▸ **Assignment**: Could you retype all of the data below exactly as given?

▸ **Input data**:

= Beginning of Section =

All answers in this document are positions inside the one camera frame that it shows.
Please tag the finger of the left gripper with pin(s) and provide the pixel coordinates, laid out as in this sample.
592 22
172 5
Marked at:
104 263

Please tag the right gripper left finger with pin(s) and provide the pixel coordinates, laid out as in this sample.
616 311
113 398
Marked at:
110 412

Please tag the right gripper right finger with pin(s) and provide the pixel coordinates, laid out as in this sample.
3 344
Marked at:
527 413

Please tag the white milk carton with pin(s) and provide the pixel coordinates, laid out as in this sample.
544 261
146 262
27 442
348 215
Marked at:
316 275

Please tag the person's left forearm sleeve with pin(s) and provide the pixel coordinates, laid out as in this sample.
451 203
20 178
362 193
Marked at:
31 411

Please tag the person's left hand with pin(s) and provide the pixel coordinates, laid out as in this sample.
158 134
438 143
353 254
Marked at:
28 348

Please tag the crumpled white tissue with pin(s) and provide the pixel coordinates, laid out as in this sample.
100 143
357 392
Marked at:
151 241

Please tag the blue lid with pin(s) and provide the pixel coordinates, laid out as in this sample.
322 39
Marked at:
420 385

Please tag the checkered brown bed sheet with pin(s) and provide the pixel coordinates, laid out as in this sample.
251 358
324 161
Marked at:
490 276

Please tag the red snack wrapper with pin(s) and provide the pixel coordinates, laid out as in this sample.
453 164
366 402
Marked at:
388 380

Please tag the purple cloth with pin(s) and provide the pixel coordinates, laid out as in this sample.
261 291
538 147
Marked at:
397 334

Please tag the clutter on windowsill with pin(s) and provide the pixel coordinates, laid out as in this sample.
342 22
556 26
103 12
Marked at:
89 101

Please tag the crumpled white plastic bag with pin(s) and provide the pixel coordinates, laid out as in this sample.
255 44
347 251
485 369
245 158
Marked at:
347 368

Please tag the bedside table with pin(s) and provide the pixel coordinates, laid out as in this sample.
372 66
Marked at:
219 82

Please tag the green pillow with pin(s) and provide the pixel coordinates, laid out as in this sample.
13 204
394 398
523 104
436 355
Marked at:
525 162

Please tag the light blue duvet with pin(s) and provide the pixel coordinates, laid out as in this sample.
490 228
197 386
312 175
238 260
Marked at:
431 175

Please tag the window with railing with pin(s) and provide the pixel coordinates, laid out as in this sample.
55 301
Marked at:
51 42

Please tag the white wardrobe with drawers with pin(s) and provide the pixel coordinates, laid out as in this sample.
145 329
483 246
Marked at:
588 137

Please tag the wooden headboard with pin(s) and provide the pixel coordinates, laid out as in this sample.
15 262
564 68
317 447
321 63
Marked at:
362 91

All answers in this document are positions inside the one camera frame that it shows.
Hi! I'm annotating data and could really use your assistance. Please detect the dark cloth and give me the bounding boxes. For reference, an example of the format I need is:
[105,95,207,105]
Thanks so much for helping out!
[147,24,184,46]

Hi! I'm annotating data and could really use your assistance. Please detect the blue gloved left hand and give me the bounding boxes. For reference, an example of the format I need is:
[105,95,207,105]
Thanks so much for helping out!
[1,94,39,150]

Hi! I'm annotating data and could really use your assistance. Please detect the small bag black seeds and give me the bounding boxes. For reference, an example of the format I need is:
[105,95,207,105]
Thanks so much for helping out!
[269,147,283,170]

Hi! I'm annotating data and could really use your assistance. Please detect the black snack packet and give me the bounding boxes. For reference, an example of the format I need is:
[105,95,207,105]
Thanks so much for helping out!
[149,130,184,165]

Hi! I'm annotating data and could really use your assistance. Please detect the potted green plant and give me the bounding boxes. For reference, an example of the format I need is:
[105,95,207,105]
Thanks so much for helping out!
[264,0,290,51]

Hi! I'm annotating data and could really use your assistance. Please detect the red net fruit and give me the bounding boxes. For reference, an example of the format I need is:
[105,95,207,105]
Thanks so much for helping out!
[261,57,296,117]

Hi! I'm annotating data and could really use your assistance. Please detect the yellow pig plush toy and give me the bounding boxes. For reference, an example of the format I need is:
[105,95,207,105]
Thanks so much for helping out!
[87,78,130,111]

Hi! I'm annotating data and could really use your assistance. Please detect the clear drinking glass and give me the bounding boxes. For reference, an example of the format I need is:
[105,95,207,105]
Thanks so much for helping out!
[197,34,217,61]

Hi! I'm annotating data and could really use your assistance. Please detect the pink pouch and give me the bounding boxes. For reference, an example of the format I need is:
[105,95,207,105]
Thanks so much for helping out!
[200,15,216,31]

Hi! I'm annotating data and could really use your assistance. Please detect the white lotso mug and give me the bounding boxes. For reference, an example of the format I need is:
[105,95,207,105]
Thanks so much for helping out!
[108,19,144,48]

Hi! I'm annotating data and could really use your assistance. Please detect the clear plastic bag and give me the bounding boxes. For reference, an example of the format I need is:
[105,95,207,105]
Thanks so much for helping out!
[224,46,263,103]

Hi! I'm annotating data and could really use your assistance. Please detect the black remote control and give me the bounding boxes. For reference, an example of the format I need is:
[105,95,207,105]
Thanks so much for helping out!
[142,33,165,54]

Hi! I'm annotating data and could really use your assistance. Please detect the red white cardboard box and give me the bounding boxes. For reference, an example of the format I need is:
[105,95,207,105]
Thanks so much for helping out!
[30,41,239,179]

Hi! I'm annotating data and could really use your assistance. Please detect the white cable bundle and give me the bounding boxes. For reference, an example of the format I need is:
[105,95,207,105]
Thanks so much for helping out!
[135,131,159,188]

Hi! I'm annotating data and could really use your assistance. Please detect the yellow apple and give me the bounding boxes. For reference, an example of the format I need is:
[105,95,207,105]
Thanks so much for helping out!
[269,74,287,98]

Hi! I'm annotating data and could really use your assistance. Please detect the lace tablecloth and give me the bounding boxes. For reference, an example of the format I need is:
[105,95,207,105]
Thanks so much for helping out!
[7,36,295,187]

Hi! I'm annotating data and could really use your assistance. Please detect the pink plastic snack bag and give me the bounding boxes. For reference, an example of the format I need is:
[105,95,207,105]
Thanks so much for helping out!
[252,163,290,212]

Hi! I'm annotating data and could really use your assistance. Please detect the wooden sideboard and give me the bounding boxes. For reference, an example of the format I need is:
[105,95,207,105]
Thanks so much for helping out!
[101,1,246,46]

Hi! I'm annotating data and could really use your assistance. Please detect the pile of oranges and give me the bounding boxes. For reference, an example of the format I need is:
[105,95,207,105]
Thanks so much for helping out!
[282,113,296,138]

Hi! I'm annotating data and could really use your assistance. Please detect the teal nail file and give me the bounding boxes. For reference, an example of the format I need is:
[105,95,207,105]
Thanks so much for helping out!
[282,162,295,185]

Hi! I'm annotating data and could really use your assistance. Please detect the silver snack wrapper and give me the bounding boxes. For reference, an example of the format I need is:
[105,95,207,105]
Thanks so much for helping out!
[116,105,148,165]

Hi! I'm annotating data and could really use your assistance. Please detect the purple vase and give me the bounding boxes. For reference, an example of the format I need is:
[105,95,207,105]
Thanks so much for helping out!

= End of Section =

▸ **Result**:
All answers in this document are positions inside the one camera frame that it shows.
Please tag the finger of the left gripper with pin(s) and provide the pixel coordinates, laid out as in this sample.
592 22
172 5
Marked at:
104 263

Please tag the right gripper left finger with pin(s) and provide the pixel coordinates, laid out as in this sample.
616 311
113 398
Marked at:
110 412

Please tag the right gripper right finger with pin(s) and provide the pixel coordinates, laid out as in this sample.
3 344
Marked at:
527 413

Please tag the white milk carton with pin(s) and provide the pixel coordinates, laid out as in this sample.
544 261
146 262
27 442
348 215
Marked at:
316 275

Please tag the person's left forearm sleeve with pin(s) and provide the pixel coordinates, laid out as in this sample.
451 203
20 178
362 193
Marked at:
31 411

Please tag the person's left hand with pin(s) and provide the pixel coordinates, laid out as in this sample.
158 134
438 143
353 254
Marked at:
28 348

Please tag the crumpled white tissue with pin(s) and provide the pixel coordinates, laid out as in this sample.
100 143
357 392
Marked at:
151 241

Please tag the blue lid with pin(s) and provide the pixel coordinates, laid out as in this sample.
322 39
Marked at:
420 385

Please tag the checkered brown bed sheet with pin(s) and provide the pixel coordinates, laid out as in this sample.
251 358
324 161
Marked at:
490 276

Please tag the red snack wrapper with pin(s) and provide the pixel coordinates, laid out as in this sample.
453 164
366 402
Marked at:
388 380

Please tag the purple cloth with pin(s) and provide the pixel coordinates, laid out as in this sample.
261 291
538 147
Marked at:
397 334

Please tag the clutter on windowsill with pin(s) and provide the pixel coordinates, laid out as in this sample.
342 22
556 26
103 12
Marked at:
89 101

Please tag the crumpled white plastic bag with pin(s) and provide the pixel coordinates, laid out as in this sample.
255 44
347 251
485 369
245 158
Marked at:
347 368

Please tag the bedside table with pin(s) and provide the pixel coordinates, laid out as in this sample.
372 66
Marked at:
219 82

Please tag the green pillow with pin(s) and provide the pixel coordinates, laid out as in this sample.
13 204
394 398
523 104
436 355
Marked at:
525 162

Please tag the light blue duvet with pin(s) and provide the pixel coordinates, laid out as in this sample.
490 228
197 386
312 175
238 260
Marked at:
431 175

Please tag the window with railing with pin(s) and provide the pixel coordinates, laid out as in this sample.
55 301
Marked at:
51 42

Please tag the white wardrobe with drawers with pin(s) and provide the pixel coordinates, laid out as in this sample.
145 329
483 246
Marked at:
588 137

Please tag the wooden headboard with pin(s) and provide the pixel coordinates, laid out as in this sample.
15 262
564 68
317 447
321 63
Marked at:
362 91

All answers in this document are positions inside the one camera frame that it shows.
Hi! I'm annotating data and could really use your assistance. Please detect the dark cloth and give me the bounding boxes. For reference, an example of the format I need is:
[105,95,207,105]
Thanks so much for helping out!
[147,24,184,46]

Hi! I'm annotating data and could really use your assistance. Please detect the blue gloved left hand and give me the bounding boxes. For reference, an example of the format I need is:
[105,95,207,105]
Thanks so much for helping out!
[1,94,39,150]

Hi! I'm annotating data and could really use your assistance. Please detect the small bag black seeds and give me the bounding boxes. For reference, an example of the format I need is:
[105,95,207,105]
Thanks so much for helping out!
[269,147,283,170]

Hi! I'm annotating data and could really use your assistance. Please detect the black snack packet and give me the bounding boxes. For reference, an example of the format I need is:
[105,95,207,105]
Thanks so much for helping out!
[149,130,184,165]

Hi! I'm annotating data and could really use your assistance. Please detect the potted green plant and give me the bounding boxes. For reference, an example of the format I need is:
[105,95,207,105]
Thanks so much for helping out!
[264,0,290,51]

Hi! I'm annotating data and could really use your assistance. Please detect the red net fruit and give me the bounding boxes. For reference, an example of the format I need is:
[105,95,207,105]
Thanks so much for helping out!
[261,57,296,117]

Hi! I'm annotating data and could really use your assistance. Please detect the yellow pig plush toy and give me the bounding boxes. For reference, an example of the format I need is:
[105,95,207,105]
Thanks so much for helping out!
[87,78,130,111]

Hi! I'm annotating data and could really use your assistance. Please detect the clear drinking glass and give me the bounding boxes. For reference, an example of the format I need is:
[105,95,207,105]
Thanks so much for helping out!
[197,34,217,61]

Hi! I'm annotating data and could really use your assistance. Please detect the pink pouch and give me the bounding boxes. For reference, an example of the format I need is:
[105,95,207,105]
Thanks so much for helping out!
[200,15,216,31]

Hi! I'm annotating data and could really use your assistance. Please detect the white lotso mug and give me the bounding boxes. For reference, an example of the format I need is:
[105,95,207,105]
Thanks so much for helping out!
[108,19,144,48]

Hi! I'm annotating data and could really use your assistance. Please detect the clear plastic bag and give me the bounding boxes. For reference, an example of the format I need is:
[105,95,207,105]
Thanks so much for helping out!
[224,46,263,103]

Hi! I'm annotating data and could really use your assistance. Please detect the black remote control and give me the bounding boxes. For reference, an example of the format I need is:
[105,95,207,105]
Thanks so much for helping out!
[142,33,165,54]

Hi! I'm annotating data and could really use your assistance. Please detect the red white cardboard box and give me the bounding boxes. For reference, an example of the format I need is:
[105,95,207,105]
Thanks so much for helping out!
[30,41,239,179]

Hi! I'm annotating data and could really use your assistance. Please detect the white cable bundle and give me the bounding boxes. For reference, an example of the format I need is:
[105,95,207,105]
Thanks so much for helping out!
[135,131,159,188]

Hi! I'm annotating data and could really use your assistance. Please detect the yellow apple and give me the bounding boxes. For reference, an example of the format I need is:
[105,95,207,105]
Thanks so much for helping out!
[269,74,287,98]

Hi! I'm annotating data and could really use your assistance. Please detect the lace tablecloth and give me the bounding boxes. For reference, an example of the format I need is:
[105,95,207,105]
Thanks so much for helping out!
[7,36,295,187]

Hi! I'm annotating data and could really use your assistance. Please detect the pink plastic snack bag and give me the bounding boxes. For reference, an example of the format I need is:
[105,95,207,105]
Thanks so much for helping out!
[252,163,290,212]

Hi! I'm annotating data and could really use your assistance. Please detect the wooden sideboard and give me the bounding boxes. For reference, an example of the format I need is:
[105,95,207,105]
Thanks so much for helping out!
[101,1,246,46]

Hi! I'm annotating data and could really use your assistance. Please detect the pile of oranges and give me the bounding boxes. For reference, an example of the format I need is:
[105,95,207,105]
Thanks so much for helping out!
[282,113,296,138]

Hi! I'm annotating data and could really use your assistance. Please detect the teal nail file and give me the bounding boxes. For reference, an example of the format I need is:
[105,95,207,105]
Thanks so much for helping out!
[282,162,295,185]

Hi! I'm annotating data and could really use your assistance. Please detect the silver snack wrapper and give me the bounding boxes. For reference, an example of the format I need is:
[105,95,207,105]
Thanks so much for helping out!
[116,105,148,165]

Hi! I'm annotating data and could really use your assistance. Please detect the purple vase and give me the bounding boxes. For reference, an example of the format I need is:
[105,95,207,105]
Thanks so much for helping out!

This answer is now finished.